The answer must consist of every line in the records below that contains the string "tablecloth".

Items from a dataset:
******

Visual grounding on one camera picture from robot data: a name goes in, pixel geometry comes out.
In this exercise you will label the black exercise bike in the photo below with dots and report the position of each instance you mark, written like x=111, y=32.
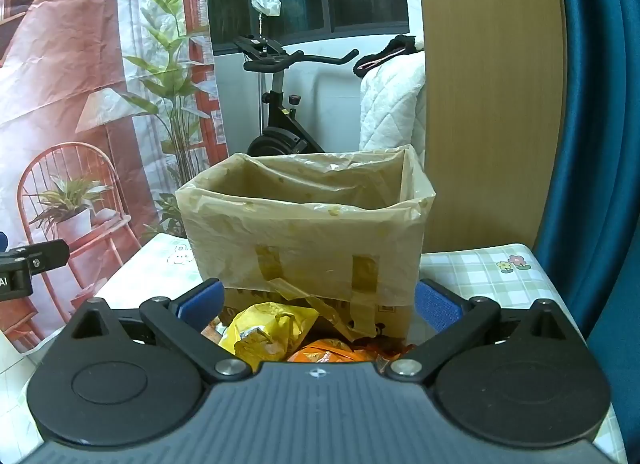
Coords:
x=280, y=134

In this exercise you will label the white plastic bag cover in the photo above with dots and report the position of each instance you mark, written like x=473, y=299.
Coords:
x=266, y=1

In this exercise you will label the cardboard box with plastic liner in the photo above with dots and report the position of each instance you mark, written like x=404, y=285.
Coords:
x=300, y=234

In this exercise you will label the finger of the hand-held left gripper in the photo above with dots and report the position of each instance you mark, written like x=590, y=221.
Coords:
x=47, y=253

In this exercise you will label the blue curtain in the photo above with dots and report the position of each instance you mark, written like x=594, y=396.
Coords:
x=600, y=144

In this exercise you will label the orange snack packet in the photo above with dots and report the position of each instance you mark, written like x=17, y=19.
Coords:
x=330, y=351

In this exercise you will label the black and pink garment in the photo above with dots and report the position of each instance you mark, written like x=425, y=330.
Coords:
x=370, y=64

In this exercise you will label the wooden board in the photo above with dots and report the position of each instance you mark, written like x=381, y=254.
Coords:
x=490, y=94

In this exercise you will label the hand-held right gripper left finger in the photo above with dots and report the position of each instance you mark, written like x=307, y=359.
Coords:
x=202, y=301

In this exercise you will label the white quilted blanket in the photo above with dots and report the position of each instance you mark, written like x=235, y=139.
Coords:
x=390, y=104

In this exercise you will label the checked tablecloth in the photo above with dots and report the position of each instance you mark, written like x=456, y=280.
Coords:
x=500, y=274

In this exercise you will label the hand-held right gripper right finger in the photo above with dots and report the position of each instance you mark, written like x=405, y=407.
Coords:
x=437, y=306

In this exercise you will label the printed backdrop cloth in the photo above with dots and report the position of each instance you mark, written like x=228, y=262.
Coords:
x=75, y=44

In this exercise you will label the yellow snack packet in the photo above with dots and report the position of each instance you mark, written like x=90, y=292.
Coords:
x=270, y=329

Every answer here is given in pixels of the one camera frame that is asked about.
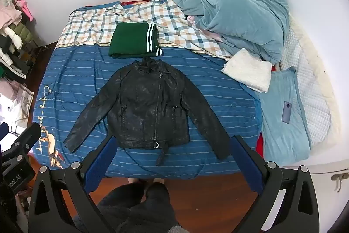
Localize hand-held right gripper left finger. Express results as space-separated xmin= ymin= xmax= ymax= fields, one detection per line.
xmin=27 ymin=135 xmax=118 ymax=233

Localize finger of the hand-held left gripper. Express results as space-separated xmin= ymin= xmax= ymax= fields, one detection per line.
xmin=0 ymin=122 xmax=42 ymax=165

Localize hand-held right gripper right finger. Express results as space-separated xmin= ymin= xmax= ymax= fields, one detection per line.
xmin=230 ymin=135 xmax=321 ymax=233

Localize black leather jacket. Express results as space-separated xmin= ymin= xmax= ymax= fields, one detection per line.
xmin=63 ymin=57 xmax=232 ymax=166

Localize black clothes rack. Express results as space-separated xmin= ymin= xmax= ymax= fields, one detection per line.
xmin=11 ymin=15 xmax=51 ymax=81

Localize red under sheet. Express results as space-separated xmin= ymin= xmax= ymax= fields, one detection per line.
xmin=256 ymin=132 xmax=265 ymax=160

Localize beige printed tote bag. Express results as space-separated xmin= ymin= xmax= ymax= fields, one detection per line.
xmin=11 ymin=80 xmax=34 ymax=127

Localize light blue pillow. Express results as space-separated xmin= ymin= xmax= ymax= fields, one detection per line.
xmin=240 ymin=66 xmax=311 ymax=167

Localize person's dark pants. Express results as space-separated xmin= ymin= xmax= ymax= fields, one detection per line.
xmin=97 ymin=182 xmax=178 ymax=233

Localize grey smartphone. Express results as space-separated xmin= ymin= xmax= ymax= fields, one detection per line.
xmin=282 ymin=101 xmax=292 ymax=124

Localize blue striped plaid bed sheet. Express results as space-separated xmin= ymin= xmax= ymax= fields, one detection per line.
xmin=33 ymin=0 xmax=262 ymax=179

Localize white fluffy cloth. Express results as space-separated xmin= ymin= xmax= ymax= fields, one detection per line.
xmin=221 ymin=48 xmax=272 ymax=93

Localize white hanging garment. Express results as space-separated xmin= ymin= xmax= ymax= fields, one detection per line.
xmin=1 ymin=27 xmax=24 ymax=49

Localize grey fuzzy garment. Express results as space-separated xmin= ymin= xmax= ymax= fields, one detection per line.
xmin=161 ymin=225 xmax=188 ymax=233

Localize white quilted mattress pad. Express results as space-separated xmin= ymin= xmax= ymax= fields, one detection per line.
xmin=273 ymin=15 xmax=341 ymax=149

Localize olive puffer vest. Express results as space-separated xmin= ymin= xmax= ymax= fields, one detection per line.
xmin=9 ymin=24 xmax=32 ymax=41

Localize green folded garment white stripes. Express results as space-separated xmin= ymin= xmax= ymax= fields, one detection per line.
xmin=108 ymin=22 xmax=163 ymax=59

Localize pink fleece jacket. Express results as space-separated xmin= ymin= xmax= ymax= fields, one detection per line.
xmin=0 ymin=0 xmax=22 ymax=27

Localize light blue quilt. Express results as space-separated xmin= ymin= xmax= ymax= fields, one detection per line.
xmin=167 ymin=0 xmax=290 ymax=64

******

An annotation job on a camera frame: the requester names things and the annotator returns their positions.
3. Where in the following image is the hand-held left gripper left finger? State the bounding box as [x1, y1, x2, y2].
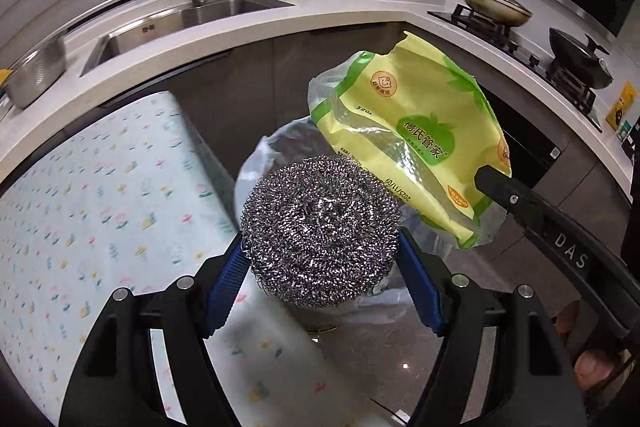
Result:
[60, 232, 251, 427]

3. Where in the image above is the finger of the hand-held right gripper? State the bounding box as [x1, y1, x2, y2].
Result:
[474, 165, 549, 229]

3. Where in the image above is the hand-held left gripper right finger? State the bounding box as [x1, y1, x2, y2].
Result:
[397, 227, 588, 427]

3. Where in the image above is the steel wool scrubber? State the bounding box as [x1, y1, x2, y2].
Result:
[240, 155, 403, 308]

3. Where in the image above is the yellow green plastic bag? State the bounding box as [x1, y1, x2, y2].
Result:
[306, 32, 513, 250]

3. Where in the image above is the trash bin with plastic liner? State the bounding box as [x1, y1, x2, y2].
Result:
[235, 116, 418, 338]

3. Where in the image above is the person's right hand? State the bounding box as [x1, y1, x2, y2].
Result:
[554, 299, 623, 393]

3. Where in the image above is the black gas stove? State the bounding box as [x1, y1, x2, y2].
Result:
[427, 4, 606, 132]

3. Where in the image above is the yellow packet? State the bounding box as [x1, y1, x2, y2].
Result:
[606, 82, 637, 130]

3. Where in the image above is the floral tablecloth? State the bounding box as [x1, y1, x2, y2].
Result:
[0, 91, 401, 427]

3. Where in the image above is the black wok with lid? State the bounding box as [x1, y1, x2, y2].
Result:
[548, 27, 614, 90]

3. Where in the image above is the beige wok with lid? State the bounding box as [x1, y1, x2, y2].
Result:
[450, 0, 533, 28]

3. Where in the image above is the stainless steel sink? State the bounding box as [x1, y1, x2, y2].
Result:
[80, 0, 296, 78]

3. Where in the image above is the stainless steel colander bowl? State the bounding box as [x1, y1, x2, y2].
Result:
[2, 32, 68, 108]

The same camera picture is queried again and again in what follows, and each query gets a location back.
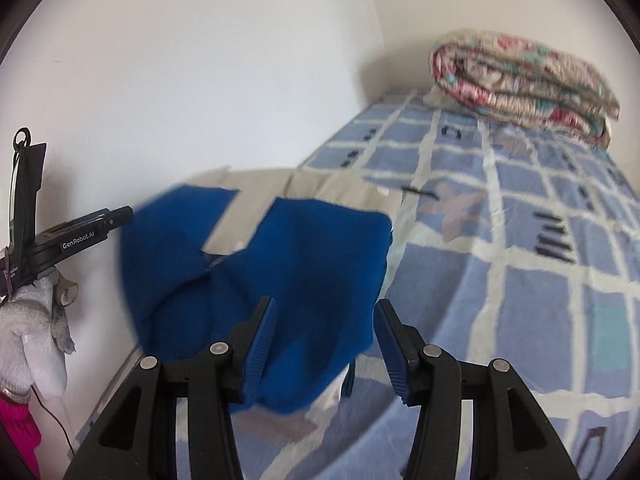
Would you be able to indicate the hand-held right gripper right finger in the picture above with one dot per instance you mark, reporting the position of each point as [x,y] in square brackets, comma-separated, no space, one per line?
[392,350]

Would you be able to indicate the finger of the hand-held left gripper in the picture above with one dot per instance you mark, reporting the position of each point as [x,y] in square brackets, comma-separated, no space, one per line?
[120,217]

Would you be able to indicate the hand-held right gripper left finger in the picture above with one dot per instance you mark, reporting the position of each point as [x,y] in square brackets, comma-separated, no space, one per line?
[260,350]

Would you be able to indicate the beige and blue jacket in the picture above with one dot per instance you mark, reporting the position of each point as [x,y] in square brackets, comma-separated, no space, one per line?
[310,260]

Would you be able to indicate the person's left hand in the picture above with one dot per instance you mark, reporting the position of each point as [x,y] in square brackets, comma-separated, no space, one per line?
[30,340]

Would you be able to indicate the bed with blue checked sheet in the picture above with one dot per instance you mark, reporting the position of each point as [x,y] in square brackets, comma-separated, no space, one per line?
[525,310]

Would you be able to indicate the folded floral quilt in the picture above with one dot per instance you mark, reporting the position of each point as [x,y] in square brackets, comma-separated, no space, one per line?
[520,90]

******

TASK RESULT:
In this exercise you will label the checked tablecloth in the photo above with dots and report the position of each instance you mark, written like x=456, y=280.
3. Where in the image above is the floral tablecloth? State the bounding box as [x1, y1, x2, y2].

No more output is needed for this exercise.